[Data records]
::::
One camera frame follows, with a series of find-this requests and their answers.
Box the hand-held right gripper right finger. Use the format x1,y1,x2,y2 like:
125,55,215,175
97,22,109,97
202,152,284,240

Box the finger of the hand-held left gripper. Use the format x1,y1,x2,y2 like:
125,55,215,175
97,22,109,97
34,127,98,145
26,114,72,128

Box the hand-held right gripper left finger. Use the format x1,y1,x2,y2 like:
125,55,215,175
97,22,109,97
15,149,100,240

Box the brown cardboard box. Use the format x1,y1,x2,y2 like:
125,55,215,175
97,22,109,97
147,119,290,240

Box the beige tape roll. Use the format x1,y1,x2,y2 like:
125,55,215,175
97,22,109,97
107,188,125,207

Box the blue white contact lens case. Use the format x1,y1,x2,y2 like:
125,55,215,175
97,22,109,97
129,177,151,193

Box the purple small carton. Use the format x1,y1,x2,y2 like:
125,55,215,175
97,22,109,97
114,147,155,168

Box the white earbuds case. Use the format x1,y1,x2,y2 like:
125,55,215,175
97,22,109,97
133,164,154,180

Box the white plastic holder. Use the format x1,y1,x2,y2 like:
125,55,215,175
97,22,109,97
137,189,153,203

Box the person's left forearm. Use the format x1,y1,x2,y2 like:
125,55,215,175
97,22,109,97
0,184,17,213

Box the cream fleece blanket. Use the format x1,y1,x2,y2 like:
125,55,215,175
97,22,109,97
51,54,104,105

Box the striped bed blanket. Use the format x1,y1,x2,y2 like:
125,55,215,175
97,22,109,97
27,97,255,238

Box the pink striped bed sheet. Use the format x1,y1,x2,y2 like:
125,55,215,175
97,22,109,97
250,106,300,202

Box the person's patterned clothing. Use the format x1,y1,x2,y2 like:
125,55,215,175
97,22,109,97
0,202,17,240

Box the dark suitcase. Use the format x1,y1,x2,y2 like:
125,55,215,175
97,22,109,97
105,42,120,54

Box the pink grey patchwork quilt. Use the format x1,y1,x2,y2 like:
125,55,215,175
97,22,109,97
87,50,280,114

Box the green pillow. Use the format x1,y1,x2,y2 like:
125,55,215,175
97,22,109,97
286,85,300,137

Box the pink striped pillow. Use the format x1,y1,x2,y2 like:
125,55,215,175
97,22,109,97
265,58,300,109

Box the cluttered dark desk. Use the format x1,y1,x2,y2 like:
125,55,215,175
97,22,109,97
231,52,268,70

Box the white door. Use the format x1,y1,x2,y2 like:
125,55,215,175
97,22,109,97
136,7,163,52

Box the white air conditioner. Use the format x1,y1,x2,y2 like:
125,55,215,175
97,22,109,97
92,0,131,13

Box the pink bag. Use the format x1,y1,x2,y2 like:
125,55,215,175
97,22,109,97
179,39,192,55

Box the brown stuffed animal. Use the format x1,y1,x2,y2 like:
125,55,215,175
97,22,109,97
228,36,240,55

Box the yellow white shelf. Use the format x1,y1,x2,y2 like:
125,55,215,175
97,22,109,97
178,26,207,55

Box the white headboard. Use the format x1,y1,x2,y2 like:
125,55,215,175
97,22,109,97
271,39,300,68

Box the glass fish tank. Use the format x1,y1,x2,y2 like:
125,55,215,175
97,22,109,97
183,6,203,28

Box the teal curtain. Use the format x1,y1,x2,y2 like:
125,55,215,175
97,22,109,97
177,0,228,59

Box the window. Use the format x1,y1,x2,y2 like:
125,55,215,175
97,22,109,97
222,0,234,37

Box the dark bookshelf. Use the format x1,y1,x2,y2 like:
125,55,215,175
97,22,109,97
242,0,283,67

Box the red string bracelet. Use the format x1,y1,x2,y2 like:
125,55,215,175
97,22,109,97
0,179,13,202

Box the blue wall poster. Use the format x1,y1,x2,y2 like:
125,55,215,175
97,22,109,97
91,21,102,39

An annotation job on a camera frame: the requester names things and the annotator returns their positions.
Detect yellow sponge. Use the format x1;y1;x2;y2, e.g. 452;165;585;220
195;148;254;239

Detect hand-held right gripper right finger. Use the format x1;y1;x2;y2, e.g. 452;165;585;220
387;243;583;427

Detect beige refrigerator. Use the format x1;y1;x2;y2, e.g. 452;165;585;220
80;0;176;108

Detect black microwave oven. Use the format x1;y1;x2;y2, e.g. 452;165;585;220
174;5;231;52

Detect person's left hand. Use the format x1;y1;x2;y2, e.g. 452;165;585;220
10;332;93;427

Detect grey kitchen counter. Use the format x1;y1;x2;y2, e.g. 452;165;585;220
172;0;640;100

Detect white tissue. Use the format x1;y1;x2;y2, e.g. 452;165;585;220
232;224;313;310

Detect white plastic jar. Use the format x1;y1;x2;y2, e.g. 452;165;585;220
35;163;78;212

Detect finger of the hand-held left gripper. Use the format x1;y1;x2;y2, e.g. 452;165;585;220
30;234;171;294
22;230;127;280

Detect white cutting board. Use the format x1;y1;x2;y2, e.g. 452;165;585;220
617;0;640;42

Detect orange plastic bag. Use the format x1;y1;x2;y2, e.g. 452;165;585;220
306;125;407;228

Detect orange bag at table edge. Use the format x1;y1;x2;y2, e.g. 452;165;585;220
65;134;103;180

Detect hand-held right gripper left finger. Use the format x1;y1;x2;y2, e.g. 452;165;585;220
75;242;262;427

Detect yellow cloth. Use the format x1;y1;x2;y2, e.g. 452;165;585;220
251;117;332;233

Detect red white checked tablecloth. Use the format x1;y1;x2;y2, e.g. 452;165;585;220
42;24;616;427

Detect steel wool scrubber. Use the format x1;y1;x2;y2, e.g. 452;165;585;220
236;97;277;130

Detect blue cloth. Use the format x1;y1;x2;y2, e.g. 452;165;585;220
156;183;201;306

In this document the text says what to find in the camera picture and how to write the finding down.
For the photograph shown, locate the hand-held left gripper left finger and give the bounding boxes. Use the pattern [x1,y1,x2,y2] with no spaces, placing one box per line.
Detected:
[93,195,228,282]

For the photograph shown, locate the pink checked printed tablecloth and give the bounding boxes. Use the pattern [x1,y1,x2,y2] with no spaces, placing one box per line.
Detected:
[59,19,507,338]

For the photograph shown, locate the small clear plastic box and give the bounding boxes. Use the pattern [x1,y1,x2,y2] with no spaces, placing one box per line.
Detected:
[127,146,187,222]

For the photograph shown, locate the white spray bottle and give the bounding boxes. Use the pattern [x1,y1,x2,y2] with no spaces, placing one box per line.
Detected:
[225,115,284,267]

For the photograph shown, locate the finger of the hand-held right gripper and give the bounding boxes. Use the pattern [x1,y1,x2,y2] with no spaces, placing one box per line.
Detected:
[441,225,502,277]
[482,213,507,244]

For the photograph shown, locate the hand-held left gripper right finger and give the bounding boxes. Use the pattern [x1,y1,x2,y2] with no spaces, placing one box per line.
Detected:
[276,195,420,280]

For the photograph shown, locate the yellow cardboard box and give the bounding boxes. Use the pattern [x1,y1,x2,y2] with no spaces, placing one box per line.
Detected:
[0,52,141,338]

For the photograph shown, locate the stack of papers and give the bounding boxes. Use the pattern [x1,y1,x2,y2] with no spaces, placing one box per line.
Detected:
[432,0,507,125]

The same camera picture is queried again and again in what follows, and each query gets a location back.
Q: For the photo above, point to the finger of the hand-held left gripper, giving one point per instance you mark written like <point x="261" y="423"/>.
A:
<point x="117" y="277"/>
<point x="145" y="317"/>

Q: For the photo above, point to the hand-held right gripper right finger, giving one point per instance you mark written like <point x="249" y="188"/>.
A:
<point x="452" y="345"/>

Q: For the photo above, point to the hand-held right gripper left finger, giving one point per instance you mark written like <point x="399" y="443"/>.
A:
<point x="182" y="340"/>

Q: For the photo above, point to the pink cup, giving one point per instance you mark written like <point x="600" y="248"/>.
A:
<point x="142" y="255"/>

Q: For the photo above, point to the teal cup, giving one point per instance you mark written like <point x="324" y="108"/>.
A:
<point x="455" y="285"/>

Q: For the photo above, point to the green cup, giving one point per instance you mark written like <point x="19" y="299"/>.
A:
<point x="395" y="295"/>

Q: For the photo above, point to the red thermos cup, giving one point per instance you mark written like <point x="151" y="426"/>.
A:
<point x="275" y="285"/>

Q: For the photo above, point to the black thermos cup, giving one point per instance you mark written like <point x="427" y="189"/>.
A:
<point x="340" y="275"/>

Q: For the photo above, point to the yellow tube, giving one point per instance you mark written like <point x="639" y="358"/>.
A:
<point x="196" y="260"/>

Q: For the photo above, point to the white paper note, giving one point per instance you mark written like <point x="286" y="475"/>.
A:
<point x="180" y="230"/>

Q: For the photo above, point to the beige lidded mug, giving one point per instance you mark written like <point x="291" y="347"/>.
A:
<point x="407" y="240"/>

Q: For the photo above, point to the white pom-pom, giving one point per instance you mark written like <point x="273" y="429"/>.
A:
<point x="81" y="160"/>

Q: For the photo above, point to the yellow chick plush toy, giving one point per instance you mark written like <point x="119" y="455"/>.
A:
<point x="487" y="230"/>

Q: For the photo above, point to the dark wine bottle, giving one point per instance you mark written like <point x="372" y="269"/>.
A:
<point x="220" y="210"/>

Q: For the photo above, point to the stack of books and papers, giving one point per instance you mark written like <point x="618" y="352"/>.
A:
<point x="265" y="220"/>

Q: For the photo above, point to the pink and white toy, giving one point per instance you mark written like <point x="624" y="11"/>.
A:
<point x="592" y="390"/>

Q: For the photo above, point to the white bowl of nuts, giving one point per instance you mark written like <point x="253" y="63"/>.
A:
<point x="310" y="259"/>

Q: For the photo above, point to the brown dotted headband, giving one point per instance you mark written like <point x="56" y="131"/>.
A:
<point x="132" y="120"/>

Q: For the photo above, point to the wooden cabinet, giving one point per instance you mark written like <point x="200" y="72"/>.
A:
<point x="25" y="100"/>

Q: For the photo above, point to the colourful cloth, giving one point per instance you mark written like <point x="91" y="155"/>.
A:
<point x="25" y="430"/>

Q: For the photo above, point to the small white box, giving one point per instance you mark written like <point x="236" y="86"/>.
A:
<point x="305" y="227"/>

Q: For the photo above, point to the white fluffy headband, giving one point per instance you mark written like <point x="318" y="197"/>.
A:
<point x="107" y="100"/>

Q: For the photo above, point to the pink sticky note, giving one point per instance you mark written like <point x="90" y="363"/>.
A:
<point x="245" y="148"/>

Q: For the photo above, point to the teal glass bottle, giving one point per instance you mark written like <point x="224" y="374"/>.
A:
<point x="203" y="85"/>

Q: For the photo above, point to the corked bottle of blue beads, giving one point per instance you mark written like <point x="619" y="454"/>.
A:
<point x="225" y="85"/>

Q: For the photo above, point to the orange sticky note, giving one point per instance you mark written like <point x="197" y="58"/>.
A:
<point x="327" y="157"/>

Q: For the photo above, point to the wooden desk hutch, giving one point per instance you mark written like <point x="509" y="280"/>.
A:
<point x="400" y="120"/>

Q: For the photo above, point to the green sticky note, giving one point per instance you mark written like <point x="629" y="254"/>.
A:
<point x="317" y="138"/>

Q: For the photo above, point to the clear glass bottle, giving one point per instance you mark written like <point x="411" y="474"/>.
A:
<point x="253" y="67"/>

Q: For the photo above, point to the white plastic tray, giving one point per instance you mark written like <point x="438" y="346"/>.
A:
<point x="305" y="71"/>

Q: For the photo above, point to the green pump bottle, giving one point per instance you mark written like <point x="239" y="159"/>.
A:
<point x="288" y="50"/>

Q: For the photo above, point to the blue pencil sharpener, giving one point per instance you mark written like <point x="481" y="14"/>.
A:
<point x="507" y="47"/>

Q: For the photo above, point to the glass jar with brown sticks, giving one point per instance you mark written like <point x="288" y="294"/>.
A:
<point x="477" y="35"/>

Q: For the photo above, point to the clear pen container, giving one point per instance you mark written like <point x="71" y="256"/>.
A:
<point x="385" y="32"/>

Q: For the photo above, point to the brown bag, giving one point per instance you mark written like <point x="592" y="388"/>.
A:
::::
Assigned task: Transcribe, exactly and without additions, the lines of the records above, beginning with the line that contains "Box the green" and ending with the line that contains "Box the white door.", both included.

Answer for the task:
Box the green pillow. Use the format x1,y1,x2,y2 like:
125,55,215,175
97,22,109,97
286,85,300,137

Box the pink striped pillow. Use the format x1,y1,x2,y2 like:
125,55,215,175
97,22,109,97
265,58,300,109

Box the cluttered dark desk. Use the format x1,y1,x2,y2 like:
125,55,215,175
97,22,109,97
231,52,268,70

Box the white door. Use the format x1,y1,x2,y2 like:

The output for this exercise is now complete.